Work item:
Every line of the data below should be repeated exactly, and no picture should be copied.

⁂

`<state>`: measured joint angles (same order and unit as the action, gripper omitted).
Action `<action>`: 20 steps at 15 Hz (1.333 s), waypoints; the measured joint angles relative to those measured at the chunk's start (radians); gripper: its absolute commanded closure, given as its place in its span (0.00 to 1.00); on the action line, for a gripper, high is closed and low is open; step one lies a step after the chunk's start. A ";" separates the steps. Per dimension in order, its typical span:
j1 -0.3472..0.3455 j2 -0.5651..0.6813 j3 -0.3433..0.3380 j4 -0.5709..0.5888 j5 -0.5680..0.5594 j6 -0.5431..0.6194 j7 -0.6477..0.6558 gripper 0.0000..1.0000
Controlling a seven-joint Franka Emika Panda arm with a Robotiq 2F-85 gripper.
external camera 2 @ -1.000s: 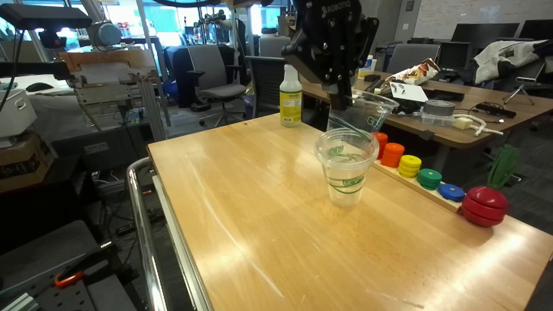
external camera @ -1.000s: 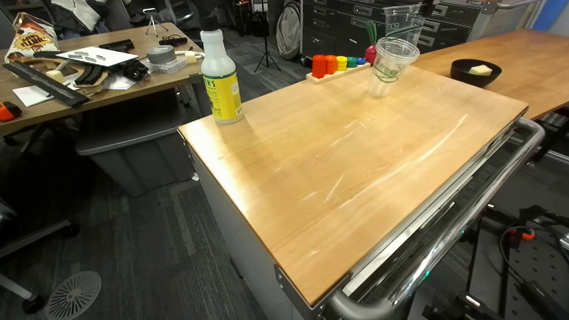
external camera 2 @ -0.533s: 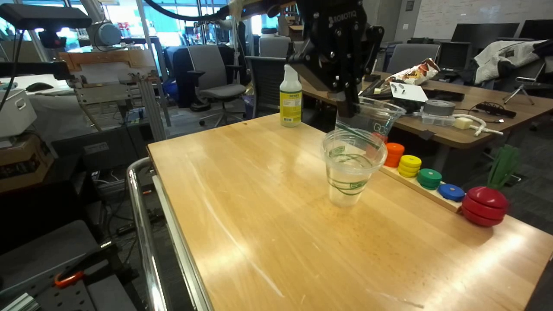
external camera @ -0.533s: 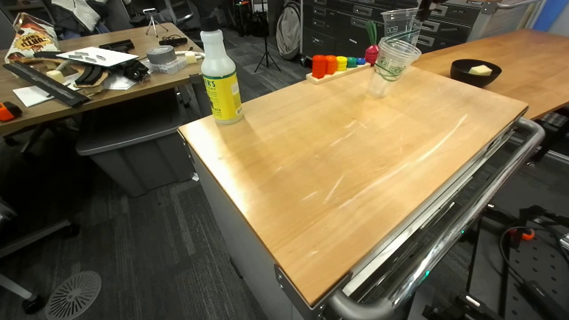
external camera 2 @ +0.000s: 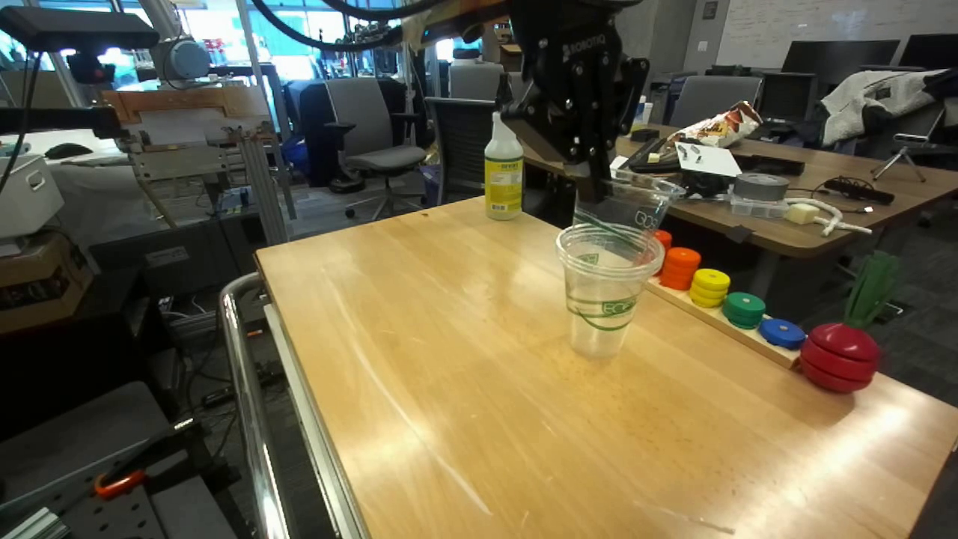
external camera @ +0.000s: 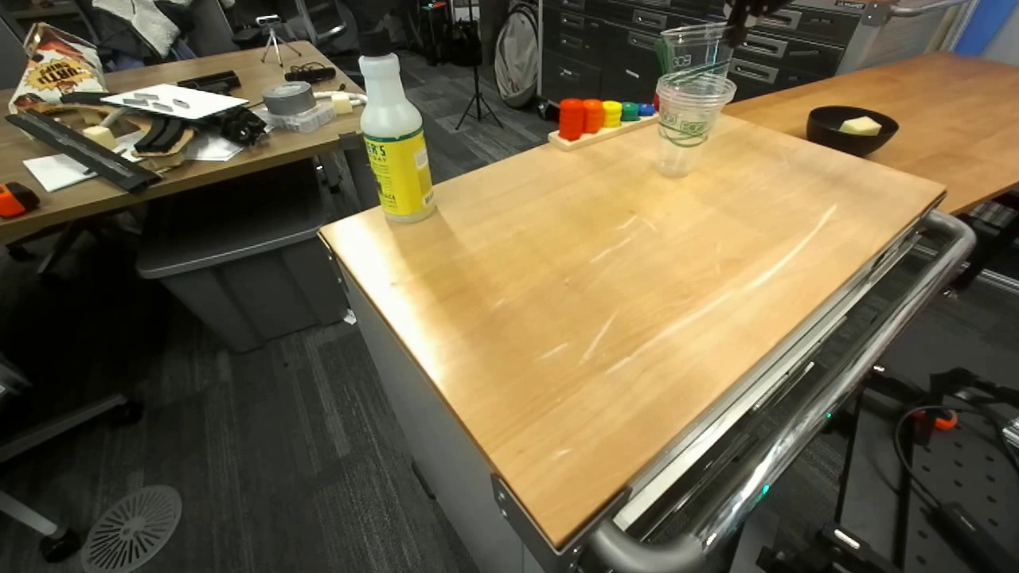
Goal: Stack the cups into the front right cup
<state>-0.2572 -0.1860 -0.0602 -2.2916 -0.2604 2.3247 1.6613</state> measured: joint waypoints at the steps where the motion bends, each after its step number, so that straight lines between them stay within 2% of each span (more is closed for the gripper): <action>1: 0.005 0.000 0.000 0.001 0.000 0.000 0.000 0.98; 6: 0.016 0.002 0.004 0.001 -0.006 0.000 0.009 0.97; 7: 0.017 0.003 0.006 0.000 -0.012 -0.001 0.013 0.69; 8: 0.017 0.005 0.007 0.000 -0.019 -0.001 0.016 0.68; 13: 0.017 0.016 0.010 -0.005 -0.083 -0.005 0.049 0.31; 17: 0.021 0.015 0.010 -0.009 -0.091 -0.011 0.054 0.02; 20: 0.044 0.003 0.016 0.017 -0.092 -0.092 0.006 0.00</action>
<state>-0.2134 -0.1827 -0.0444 -2.2742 -0.3523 2.2323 1.6672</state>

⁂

Result of the task:
`<state>`: measured joint angles (same order and unit as the action, gripper omitted).
Action `<action>`: 20 steps at 15 Hz (1.333 s), waypoints; the measured joint angles relative to those measured at the chunk's start (radians); gripper: its absolute commanded closure, given as its place in its span (0.00 to 1.00); on the action line, for a gripper, high is closed and low is open; step one lies a step after the chunk's start. A ";" separates the steps. Per dimension in order, its typical span:
j1 -0.3472..0.3455 j2 -0.5651..0.6813 j3 -0.3433..0.3380 j4 -0.5709..0.5888 j5 -0.5680..0.5594 j6 -0.5431..0.6194 j7 -0.6477..0.6558 gripper 0.0000..1.0000
Controlling a seven-joint Franka Emika Panda arm with a Robotiq 2F-85 gripper.
external camera 2 @ -1.000s: 
external camera @ -1.000s: 
external camera 2 @ -0.533s: 
external camera @ -0.533s: 
external camera 2 @ +0.000s: 
external camera @ +0.000s: 
Goal: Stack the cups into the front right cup
<state>-0.2572 -0.1860 -0.0602 -2.2916 -0.2604 2.3247 1.6613</state> measured: joint waypoints at the steps where the motion bends, each after its step number, so that straight lines between them stay within 2% of each span (more is closed for the gripper): <action>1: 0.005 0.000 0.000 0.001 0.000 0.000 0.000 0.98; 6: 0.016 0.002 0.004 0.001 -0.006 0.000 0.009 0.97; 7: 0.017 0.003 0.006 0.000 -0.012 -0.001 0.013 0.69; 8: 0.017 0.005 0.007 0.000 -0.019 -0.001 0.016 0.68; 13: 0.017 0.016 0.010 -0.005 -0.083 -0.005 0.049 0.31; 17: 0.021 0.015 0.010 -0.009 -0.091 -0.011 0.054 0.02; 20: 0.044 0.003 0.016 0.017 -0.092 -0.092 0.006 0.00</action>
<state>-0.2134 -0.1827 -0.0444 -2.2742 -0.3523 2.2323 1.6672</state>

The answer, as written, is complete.